By FABIO MALAGISI
Recently, I was posed with this question: Can meek leadership work in today’s environment? As I explored this idea, it became clear that there isn’t a great framework for what characterises meek leadership.
Two classic examples of meek leaders to help solidify this definition are Mahatma Gandhi and George Washington.
Gandhi is often referenced with regard to meek leadership. Gandhi drove change through non-violent action, selfless intentions and principled beliefs.
His deeply-centred and humble leadership style inspired widespread change across the world. He is often credited as having profound influence on future activists (and meek leaders) such as Dr Martin Luther King, Nelson Mandela and Aung San Suu Kyi.
Washington was known for possessing great humility. Often described as a “man of the people”, he wore civilian clothes and refused to be called “His Majesty”.
Washington, with his servanthood nature, is known as the “Father of his country” and revered as one of the greatest US presidents of all time.
Both Gandhi and Washington demonstrated meek virtues and in the process influenced future leaders. Clearly, meek leadership is a relevant and powerful form of leadership.
However, it is not just for civil servants such as Gandhi and Washington. Some of the most powerful forces influencing modern day business clearly were guided by meek principles.
For clarity, I have personally defined meek leaders as following three critical principles:
- Leaders who are guided by a clear and principled set of values.
- Leaders who view themselves as servants.
- Leaders who have selfless intentions and use power to care for others.
Delving deeper into the principles
Principle 1: Clear set of values
Brenda C. Barnes was the first female chief executive officer (CEO) at Pepsi and former CEO of Sara Lee. Before her departure from the leadership limelight due to health issues, you’d be hard pressed to find a Forbes power list without Barnes.
She was indeed an accomplished senior executive and a role model for female executives. She was characterised as an introvert and known to be calm and preferred listening.
Although not the typical CEO profile, she successfully ran multi-billion dollar operations and was well regarded as a leader. Barnes was a perfect example of our first principle of meek leadership: Leaders who are guided by a clear and principled set of values.
She was quoted saying:
“The most important thing about leadership is your character and the values that guide your life.”
Clearly Barnes had a deep value system that guided her. This deep value and precious characters are important attributes for meek leaders and, more importantly, for any leader.
Principle 2: Servant leaders
Henry Ford, founder of the Ford Motor Company, is arguably one of the most influential forces behind modern day business. His adoption of the five-dollar workday, eight-hour workday, mass production methods, and focus on the middle class form the basis of many of our modern day business ideals.
Ford valued his workers and had a core belief that he enabled them to lead better lives.
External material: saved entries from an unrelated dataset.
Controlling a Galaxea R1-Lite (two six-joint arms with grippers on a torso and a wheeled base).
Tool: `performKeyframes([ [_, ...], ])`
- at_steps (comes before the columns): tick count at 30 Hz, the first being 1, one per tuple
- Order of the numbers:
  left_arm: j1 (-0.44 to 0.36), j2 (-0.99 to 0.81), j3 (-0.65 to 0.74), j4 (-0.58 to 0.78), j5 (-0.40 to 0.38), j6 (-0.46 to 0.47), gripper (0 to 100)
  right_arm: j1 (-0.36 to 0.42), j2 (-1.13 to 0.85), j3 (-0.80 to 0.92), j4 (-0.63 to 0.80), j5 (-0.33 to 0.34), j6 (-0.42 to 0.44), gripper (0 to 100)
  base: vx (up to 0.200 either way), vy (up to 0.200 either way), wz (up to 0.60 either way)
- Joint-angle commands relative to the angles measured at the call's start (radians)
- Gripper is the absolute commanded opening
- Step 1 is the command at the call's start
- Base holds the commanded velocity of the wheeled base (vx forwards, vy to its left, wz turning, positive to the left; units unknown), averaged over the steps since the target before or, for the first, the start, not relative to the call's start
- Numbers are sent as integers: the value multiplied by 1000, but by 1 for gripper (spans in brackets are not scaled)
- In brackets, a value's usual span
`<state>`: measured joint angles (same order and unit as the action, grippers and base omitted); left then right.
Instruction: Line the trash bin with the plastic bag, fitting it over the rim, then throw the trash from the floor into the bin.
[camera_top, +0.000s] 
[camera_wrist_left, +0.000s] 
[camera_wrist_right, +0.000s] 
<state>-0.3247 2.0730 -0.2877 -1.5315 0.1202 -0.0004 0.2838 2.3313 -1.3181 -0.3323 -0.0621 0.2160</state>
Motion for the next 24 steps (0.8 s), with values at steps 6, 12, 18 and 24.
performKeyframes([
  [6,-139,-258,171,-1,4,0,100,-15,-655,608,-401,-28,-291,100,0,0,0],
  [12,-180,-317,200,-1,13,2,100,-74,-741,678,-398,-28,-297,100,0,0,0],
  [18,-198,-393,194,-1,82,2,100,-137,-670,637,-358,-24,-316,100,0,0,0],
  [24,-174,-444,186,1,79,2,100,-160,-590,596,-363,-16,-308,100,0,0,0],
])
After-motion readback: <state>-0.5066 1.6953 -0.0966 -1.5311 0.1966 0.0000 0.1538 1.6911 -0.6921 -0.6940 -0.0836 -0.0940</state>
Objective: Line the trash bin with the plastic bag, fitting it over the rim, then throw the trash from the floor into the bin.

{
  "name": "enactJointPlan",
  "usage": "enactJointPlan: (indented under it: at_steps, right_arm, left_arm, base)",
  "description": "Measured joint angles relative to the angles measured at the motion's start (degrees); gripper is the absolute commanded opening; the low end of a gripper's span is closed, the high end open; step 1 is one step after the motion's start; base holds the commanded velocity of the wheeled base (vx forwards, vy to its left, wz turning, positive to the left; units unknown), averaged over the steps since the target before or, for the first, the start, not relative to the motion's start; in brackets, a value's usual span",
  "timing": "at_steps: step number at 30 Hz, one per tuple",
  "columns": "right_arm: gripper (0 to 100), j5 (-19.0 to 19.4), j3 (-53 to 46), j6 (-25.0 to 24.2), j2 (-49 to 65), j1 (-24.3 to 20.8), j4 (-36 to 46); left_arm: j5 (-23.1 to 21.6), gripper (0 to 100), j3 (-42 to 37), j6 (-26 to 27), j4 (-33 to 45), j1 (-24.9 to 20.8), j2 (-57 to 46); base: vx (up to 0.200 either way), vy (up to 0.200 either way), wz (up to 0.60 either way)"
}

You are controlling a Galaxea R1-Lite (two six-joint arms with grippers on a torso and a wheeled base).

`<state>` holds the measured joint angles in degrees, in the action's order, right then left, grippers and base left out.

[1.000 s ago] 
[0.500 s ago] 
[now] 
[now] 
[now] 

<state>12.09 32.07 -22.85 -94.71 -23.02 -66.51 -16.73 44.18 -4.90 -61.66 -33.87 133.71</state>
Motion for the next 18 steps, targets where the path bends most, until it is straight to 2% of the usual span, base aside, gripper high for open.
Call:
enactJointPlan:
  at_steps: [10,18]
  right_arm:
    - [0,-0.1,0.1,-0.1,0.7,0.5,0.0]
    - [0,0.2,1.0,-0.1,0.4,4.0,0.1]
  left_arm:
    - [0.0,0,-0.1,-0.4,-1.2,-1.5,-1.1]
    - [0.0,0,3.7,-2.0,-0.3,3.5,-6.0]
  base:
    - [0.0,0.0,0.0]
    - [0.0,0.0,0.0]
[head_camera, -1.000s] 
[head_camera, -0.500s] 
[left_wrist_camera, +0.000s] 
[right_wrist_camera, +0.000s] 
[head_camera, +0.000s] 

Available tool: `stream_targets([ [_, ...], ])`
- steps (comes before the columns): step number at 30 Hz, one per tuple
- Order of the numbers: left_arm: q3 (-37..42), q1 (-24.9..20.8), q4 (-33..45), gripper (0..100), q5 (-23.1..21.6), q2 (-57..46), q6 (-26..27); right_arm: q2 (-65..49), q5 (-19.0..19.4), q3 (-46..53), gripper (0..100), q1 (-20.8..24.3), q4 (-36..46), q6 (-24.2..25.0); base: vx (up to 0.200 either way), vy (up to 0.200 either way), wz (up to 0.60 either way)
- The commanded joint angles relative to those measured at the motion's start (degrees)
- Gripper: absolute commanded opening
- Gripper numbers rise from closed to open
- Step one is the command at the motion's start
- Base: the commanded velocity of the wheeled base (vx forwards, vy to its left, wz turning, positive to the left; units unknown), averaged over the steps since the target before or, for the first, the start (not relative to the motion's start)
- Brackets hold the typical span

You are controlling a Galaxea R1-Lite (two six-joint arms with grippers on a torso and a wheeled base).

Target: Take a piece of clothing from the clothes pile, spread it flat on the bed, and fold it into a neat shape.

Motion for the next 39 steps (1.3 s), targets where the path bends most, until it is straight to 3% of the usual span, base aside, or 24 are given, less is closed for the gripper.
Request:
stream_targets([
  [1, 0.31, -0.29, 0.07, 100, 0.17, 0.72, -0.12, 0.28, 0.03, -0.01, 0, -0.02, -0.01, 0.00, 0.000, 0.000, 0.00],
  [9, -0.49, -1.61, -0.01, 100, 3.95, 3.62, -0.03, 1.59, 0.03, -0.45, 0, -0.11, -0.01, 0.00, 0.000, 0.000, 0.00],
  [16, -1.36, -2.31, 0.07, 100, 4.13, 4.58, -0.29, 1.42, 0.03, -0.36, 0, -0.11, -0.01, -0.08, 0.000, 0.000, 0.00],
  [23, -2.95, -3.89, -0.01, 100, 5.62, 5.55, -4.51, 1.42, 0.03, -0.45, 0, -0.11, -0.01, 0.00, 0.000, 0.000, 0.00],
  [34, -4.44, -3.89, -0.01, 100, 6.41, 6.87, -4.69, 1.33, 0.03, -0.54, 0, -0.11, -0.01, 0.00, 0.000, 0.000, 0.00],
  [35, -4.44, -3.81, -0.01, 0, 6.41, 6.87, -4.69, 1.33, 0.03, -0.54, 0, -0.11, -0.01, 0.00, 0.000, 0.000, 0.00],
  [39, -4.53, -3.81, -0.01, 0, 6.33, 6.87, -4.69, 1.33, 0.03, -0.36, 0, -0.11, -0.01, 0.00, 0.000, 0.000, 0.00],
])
He is quoted with the following with regard to success: “To do more for the world than the world does for you – that is success.”
He embodied the modern day principles of “servant leadership” and as a result revolutionised the way we think of human capital today.
His desire to serve and make an impact not just to his company, but to the world, is what sealed his legendary legacy.
This might interest you: Learning From Alan Mulally’s Facilitative Leadership Style
Principle 3: Selfless intentions and power to care for others
Sam Walton, an entrepreneur and founder of Walmart, was a charismatic force who grew Walmart into one of the most predominant brands in the world.
His insistence on referring to employees as associates gives you a glimpse of how he valued people and used his power to care for others.
In his 10 Commandments of Business, he actually listed “value your associates” as one of them. Walton truly cared for others and, in doing so, built an energising and unique culture at Walmart, which now serves the world through everyday low prices.
A famous quote of his is:
“The associates don’t care how much their manager knows until they know how much their manager cares”.
This focus on caring is often lost among the numbers and company strategy. Walton understood this principle and used caring as his competitive advantage.
The unique principles of meek leaders often get overshadowed by today’s high-paced world of always searching for the next trend. Meek virtues, however, remain powerful tools that are just as relevant today as they were for Gandhi and Washington.
Our examples of leaders who embody meek virtues are impressive and range from civil rights leaders and presidents, to modern day business trailblazers. What they all have in common is that they not only led but also made history in a meaningful way.
Recommended reading: How To Build A Culture Of Servant Leadership In Your Organisation
Perhaps the qualities of being value-based, serving others and using power to care for others are not only relevant to being a leader today, but makes the difference between leaders who create headlines and leaders who make history. It’s certainly something to think about.